What is expected - For the material below, return exactly the lines starting at the line containing "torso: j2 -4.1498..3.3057" and ending at the line containing "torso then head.", both ends included, and no others.

Dataset extract -
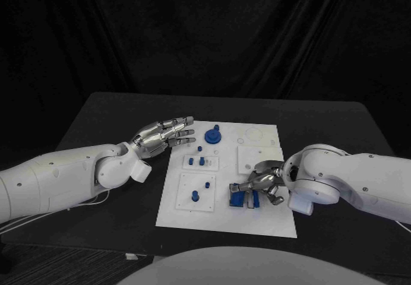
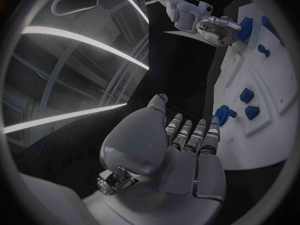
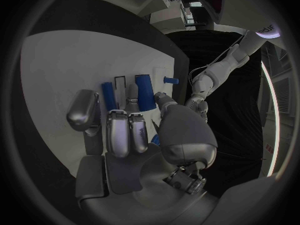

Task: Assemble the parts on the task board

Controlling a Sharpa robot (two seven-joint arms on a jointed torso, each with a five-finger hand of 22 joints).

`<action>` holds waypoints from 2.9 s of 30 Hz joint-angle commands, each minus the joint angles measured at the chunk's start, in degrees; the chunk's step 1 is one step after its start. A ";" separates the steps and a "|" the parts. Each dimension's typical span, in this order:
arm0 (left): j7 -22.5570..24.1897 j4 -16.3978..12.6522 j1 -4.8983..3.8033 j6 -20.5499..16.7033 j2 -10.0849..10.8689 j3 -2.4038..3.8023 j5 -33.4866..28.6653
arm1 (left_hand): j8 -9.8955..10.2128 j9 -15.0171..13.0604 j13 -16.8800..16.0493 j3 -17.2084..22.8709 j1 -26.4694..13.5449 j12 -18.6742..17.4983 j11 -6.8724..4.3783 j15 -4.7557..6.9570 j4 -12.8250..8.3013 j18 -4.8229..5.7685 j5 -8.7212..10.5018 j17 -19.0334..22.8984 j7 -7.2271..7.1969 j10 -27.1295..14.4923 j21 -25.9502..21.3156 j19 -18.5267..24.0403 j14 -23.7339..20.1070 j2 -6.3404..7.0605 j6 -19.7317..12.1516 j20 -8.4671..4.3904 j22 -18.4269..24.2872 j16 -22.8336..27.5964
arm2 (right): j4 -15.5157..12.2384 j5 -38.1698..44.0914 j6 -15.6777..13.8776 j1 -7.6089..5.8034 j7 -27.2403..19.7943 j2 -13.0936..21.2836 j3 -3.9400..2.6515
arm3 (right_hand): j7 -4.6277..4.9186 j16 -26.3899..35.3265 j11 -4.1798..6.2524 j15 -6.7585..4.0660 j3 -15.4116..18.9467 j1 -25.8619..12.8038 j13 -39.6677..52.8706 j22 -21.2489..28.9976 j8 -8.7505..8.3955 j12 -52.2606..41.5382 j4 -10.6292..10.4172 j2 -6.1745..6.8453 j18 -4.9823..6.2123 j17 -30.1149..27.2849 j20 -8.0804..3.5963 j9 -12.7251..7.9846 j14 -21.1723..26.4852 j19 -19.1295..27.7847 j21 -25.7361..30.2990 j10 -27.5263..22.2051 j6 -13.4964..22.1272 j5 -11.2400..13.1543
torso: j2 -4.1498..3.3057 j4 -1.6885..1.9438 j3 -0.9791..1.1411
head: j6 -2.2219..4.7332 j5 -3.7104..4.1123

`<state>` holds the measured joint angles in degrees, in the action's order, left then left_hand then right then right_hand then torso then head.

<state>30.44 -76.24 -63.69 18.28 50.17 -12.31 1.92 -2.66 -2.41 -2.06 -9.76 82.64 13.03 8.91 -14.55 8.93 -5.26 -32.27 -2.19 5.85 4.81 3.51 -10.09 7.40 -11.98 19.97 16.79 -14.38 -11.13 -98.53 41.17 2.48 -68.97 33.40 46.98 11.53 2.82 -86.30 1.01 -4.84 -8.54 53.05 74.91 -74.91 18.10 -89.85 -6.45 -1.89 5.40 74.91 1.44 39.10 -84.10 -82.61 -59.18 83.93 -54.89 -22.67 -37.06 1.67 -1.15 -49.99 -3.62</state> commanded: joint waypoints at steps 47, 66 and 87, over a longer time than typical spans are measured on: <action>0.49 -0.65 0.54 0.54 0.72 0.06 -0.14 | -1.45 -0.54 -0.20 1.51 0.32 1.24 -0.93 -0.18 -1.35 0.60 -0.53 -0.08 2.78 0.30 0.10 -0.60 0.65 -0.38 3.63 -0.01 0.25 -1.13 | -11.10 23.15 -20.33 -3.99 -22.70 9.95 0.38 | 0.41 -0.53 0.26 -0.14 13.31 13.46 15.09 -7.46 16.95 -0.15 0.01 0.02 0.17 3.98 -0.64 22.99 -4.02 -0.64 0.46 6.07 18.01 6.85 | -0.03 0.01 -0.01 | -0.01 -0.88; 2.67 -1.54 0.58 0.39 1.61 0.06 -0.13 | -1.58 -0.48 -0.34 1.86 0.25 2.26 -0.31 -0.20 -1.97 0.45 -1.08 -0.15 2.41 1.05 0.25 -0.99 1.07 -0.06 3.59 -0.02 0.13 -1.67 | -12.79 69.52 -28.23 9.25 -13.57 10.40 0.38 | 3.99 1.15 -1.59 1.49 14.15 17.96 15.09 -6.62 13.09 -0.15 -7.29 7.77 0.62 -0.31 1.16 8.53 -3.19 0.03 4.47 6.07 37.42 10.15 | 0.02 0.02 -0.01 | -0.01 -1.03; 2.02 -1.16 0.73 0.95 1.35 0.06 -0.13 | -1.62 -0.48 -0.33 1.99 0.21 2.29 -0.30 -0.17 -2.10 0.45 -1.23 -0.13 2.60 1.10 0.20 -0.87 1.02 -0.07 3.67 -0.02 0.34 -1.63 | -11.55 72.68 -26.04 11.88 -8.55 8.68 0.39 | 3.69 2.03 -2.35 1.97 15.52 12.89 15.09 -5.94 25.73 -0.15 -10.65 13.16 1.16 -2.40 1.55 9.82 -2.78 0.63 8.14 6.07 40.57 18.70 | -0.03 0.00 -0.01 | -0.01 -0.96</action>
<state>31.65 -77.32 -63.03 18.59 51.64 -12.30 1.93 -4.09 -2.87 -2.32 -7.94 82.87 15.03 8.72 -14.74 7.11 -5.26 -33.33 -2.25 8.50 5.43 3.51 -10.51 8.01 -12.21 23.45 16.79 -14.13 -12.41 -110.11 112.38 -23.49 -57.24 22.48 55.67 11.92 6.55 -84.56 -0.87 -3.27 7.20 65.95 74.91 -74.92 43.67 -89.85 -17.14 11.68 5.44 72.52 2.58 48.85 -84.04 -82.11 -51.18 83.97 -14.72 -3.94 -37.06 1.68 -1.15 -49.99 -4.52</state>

Answer to this problem -
torso: j2 -4.1498..3.3057 j4 -1.6885..1.9438 j3 -0.9791..1.1411
head: j6 -2.2219..4.7332 j5 -3.7104..4.1123

`<state>` holds the measured joint angles in degrees, in the action's order, left then left_hand then right then right_hand then torso then head.

What this exercise required is now done.